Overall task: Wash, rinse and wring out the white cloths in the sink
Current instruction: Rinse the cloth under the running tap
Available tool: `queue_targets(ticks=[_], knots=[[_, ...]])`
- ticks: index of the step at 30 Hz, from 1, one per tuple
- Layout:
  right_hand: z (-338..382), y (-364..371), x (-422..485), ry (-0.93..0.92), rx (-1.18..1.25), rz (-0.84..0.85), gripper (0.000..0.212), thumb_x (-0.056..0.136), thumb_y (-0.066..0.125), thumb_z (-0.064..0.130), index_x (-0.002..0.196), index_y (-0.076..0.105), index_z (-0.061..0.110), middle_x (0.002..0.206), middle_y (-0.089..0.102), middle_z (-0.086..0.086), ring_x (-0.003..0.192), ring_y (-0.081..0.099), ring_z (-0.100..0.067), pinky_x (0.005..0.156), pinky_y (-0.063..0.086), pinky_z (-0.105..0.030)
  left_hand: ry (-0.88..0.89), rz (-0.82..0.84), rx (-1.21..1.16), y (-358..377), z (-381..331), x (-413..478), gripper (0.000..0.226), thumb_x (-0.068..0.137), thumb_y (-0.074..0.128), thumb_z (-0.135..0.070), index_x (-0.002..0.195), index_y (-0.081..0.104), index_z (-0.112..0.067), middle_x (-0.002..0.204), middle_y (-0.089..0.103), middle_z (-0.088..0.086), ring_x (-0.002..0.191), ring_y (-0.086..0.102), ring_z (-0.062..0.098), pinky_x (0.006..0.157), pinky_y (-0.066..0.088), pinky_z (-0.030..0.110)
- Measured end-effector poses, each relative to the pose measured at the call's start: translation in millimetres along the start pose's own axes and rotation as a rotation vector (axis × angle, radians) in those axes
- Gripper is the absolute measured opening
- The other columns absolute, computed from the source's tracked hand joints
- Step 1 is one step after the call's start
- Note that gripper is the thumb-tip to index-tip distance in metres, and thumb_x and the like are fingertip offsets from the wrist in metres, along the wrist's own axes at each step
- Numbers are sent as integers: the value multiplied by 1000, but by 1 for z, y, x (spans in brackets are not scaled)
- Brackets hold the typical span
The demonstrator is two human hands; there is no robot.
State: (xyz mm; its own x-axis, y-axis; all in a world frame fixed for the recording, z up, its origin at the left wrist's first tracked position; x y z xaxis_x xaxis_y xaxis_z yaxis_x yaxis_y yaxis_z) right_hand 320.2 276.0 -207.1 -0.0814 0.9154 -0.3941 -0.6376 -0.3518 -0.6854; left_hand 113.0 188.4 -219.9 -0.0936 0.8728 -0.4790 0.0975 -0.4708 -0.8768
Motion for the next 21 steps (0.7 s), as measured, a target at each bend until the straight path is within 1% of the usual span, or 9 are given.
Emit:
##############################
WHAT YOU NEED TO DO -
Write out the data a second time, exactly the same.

ANSWER TO THIS PROBLEM -
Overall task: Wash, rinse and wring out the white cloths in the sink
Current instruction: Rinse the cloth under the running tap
Available tool: `queue_targets(ticks=[_], knots=[[_, ...]])`
- ticks: index of the step at 30 Hz, from 1, one per tuple
- Layout:
  right_hand: z (-338..382), y (-364..371), x (-422..485), ry (-0.93..0.92), rx (-1.18..1.25), rz (-0.84..0.85), gripper (0.000..0.212), thumb_x (-0.056..0.136), thumb_y (-0.066..0.125), thumb_z (-0.064..0.130), index_x (-0.002..0.196), index_y (-0.076..0.105), index_z (-0.061..0.110), middle_x (0.002..0.206), middle_y (-0.089..0.102), middle_z (-0.086..0.086), ring_x (-0.003..0.192), ring_y (-0.081..0.099), ring_z (-0.100..0.067), pinky_x (0.005..0.156), pinky_y (-0.063..0.086), pinky_z (-0.105..0.030)
  left_hand: ry (-0.88..0.89), rz (-0.82..0.84), rx (-1.21..1.16), y (-358..377), z (-381..331), x (-413..478), gripper (0.000..0.226), thumb_x (-0.068..0.137), thumb_y (-0.074..0.128), thumb_z (-0.135..0.070), index_x (-0.002..0.195), index_y (-0.081..0.104), index_z (-0.112..0.067), middle_x (-0.002..0.204), middle_y (-0.089..0.103), middle_z (-0.088..0.086), ring_x (-0.002..0.191), ring_y (-0.086..0.102), ring_z (-0.062..0.098), pinky_x (0.006..0.157), pinky_y (-0.066..0.088), pinky_z (-0.030..0.110)
- Measured end-effector poses, each relative to the pose measured at the call's start: translation in millimetres along the start pose's own axes and rotation as a rotation vector (axis × angle, radians) in those axes
- Gripper is the absolute measured opening
- The other columns absolute, computed from the source's tracked hand joints
- Step 1 is one step after the call's start
- Note that gripper is the thumb-tip to index-tip distance in metres, and thumb_x and the like are fingertip offsets from the wrist in metres, along the wrist's own axes at each step
- Numbers are sent as integers: the value multiplied by 1000, but by 1 for z, y, x (spans in brackets are not scaled)
- Brackets hold the typical span
The demonstrator is two human hands; there is no robot.
State: (xyz mm; its own x-axis, y-axis; all in a world frame fixed for the recording, z up, its origin at the left wrist's first tracked position; x y z xaxis_x xaxis_y xaxis_z yaxis_x yaxis_y yaxis_z) right_hand 320.2 276.0 -207.1 -0.0814 0.9154 -0.3941 -0.6376 -0.3518 -0.6854; left_hand 113.0 188.4 -219.9 -0.0936 0.8728 -0.4790 0.0975 -0.4708 -0.8768
Motion for the next 21 steps (0.7 s), as measured, a target at each bend until the straight path is within 1% of the usual span, or 9 are given.
Emit:

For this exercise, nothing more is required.